WHAT YOU WILL DO: Copy out exactly the stretch below, from the line with "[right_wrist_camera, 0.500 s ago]" through the line with "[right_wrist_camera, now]", both included; the pictures stay out.

RAW DATA:
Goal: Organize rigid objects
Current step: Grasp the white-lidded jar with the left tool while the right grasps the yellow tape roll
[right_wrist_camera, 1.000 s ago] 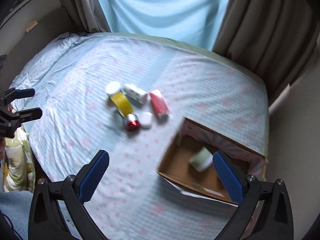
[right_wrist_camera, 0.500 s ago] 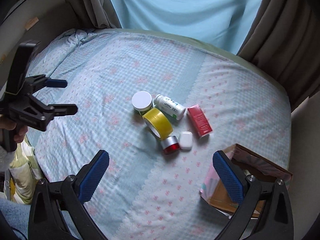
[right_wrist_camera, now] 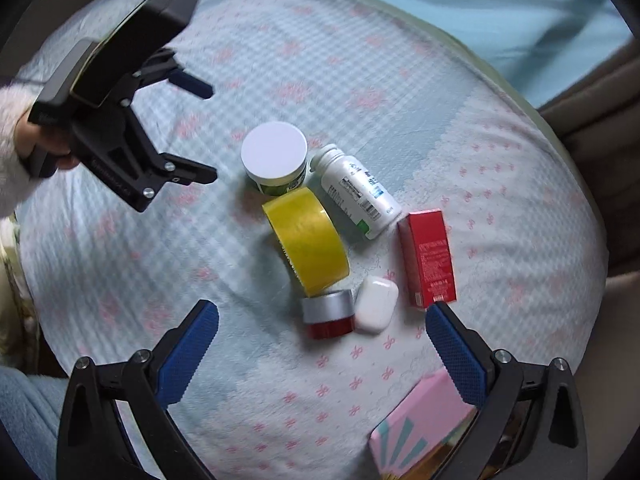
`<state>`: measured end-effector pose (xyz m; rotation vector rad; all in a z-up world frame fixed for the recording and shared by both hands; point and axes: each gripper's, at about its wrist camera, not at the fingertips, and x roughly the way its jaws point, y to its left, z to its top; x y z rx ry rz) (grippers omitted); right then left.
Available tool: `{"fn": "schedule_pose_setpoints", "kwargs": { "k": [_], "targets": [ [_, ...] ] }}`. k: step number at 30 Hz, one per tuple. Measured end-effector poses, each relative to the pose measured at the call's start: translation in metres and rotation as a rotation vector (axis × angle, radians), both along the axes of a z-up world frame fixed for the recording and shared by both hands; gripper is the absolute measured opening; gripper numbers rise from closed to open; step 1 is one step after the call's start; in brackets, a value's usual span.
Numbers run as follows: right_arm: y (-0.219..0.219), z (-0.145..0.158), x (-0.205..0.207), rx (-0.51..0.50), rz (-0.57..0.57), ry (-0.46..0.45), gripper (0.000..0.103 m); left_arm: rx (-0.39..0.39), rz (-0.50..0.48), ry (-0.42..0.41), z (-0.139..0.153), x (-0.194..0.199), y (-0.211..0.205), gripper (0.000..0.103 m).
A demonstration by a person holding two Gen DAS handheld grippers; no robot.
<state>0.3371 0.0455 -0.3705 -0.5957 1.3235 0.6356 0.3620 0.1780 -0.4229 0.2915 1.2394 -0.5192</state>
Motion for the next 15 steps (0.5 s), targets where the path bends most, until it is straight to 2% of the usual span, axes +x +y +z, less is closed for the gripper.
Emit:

OUTPUT OF THE EXERCISE:
[right_wrist_camera, 0.500 s ago] 
[right_wrist_camera, now] 

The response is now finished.